Game for Brainstorm: The Impact of a Badge System on Knowledge Sharing
成果类型:
Article; Early Access
署名作者:
Wang, Lei; Zhang, Yifan; Ho, Yi-Jen (Ian)
署名单位:
Indiana University System; IU Kelley School of Business; Indiana University Bloomington; Auburn University System; Auburn University; Tulane University
刊物名称:
INFORMATION SYSTEMS RESEARCH
ISSN/ISSBN:
1047-7047
DOI:
10.1287/isre.2023.0091
发表日期:
2025
关键词:
SELF-DETERMINATION THEORY
Cross-validation
engagement
gamification
MODEL
摘要:
Gamification has been widely adopted to engage users in various domains. To improve the effectiveness of gamification systems, we propose a generic framework to design and fine-tune a gamification system. Our study focuses on a badge system and considers three major design elements, namely, volume (the number of badges), variety (the number of badge categories), and valence (high-tier badges). We characterize the dynamics of user-system interactions on Stack Overflow and conduct policy experiments using a structural hidden Markov model (HMM). We sharpen our empirical analyses by incorporating Gaussian copulas into our HMM to address potential endogeneity from badge elements. Our HMM-copula model quantifies both the short-term and long-term impacts of the three design elements on the corresponding user knowledge contributions and engagement-state transitions.
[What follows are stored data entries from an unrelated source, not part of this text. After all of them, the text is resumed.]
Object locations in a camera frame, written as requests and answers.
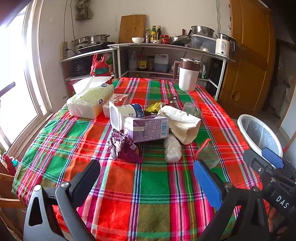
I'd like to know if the clear plastic wrap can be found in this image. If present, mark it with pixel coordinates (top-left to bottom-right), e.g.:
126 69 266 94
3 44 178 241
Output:
164 133 182 163

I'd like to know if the cream paper bag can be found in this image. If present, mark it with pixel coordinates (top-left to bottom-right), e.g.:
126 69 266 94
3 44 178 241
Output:
158 105 201 145

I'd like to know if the purple snack wrapper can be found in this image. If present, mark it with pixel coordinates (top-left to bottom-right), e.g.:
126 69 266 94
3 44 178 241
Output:
108 129 143 164

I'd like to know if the clear plastic cup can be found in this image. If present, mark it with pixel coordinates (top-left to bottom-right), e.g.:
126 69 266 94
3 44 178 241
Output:
183 102 202 119

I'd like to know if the brown coffee stick packet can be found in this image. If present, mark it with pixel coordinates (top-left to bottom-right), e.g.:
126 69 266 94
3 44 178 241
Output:
167 95 181 109

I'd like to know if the white yogurt cup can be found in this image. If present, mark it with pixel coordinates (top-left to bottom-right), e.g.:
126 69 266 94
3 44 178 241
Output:
109 102 144 131

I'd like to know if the purple blueberry milk carton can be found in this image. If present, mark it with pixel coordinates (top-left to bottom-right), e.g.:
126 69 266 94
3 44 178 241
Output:
123 115 169 143

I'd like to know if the white trash bin with bag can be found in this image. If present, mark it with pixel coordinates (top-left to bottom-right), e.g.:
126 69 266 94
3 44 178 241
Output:
237 114 283 158

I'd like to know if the white metal kitchen shelf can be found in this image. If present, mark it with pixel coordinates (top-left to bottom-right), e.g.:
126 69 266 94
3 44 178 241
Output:
61 43 231 99

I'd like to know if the person's right hand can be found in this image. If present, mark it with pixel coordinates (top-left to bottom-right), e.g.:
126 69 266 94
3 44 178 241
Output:
268 206 285 233

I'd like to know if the red green plaid tablecloth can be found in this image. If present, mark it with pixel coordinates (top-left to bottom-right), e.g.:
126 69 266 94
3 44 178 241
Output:
12 78 261 240

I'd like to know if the wooden door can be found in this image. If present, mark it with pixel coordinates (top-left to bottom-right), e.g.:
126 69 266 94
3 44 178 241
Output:
218 1 275 118

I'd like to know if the yellow snack wrapper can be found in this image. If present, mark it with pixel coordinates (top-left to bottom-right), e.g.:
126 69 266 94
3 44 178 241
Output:
144 102 166 116

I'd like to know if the yellow tissue pack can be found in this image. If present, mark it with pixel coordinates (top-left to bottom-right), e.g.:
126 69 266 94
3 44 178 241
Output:
66 76 114 119

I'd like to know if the strawberry milk carton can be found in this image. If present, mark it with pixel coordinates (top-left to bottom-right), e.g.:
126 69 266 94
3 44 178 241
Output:
103 93 130 118

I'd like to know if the white brown thermos jug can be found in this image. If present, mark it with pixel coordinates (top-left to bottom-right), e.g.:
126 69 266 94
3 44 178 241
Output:
173 58 201 92

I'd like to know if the white electric kettle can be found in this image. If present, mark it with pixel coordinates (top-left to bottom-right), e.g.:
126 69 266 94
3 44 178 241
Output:
215 33 236 57

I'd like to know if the red reindeer water bottle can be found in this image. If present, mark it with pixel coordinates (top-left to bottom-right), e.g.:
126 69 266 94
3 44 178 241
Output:
90 53 111 77

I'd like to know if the translucent storage box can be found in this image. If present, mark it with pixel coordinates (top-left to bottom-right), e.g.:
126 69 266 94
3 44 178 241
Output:
191 35 216 54

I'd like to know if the white jerrycan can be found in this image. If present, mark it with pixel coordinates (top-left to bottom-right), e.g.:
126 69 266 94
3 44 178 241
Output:
154 53 169 73

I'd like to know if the steel mixing bowl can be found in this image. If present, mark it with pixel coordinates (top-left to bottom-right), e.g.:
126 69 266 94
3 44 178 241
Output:
191 25 215 38

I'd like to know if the frying pan with lid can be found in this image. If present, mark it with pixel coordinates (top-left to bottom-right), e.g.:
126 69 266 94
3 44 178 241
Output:
170 29 192 47

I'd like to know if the white power strip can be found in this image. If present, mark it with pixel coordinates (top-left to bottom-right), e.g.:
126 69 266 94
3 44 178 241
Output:
60 42 68 60

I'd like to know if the steel steamer pot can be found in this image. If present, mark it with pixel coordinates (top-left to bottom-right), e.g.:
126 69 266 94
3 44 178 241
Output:
71 34 110 51

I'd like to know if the red lid jar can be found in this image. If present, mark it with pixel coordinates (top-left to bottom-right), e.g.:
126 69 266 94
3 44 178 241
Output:
161 35 170 44

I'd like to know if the green sauce bottle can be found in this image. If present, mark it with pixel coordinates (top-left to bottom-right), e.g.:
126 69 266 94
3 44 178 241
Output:
150 25 157 43

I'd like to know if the dark soy sauce bottle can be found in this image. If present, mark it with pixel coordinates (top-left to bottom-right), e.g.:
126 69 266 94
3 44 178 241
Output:
157 26 162 40

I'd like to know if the white ceramic bowl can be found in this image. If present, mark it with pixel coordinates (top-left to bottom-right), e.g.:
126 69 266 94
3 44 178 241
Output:
132 37 145 44

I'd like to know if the wooden cutting board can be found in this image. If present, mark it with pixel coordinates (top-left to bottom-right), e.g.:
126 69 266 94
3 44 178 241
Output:
118 15 146 44

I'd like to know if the hanging cloth bag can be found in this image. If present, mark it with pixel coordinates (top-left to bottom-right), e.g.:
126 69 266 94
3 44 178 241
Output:
76 0 92 21

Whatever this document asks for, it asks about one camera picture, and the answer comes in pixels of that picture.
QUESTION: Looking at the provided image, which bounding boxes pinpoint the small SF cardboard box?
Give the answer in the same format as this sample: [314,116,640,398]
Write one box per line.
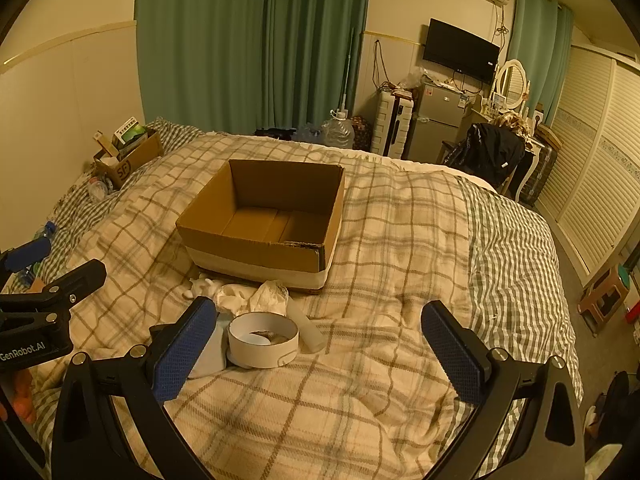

Our results demonstrate that the badge system encourages the quantity and quality of user contributions. These positive impacts vary across the four engagement states: Inactive, Gentle, Active, and Vigorous. Specifically, high badge volume and valence keep users staying or moving up to higher engagement states, whereas high badge variety discourages them from sharing more. More importantly, we use the individual structural parameter estimates to run counterfactual experiments to understand the impacts of badging strategies. Overall, this study provides a novel design aspect to contribute to the gamification literature, proposes a generic copula approach to address endogeneity in HMM, and delivers actionable implications for platform managers and gamification system designers.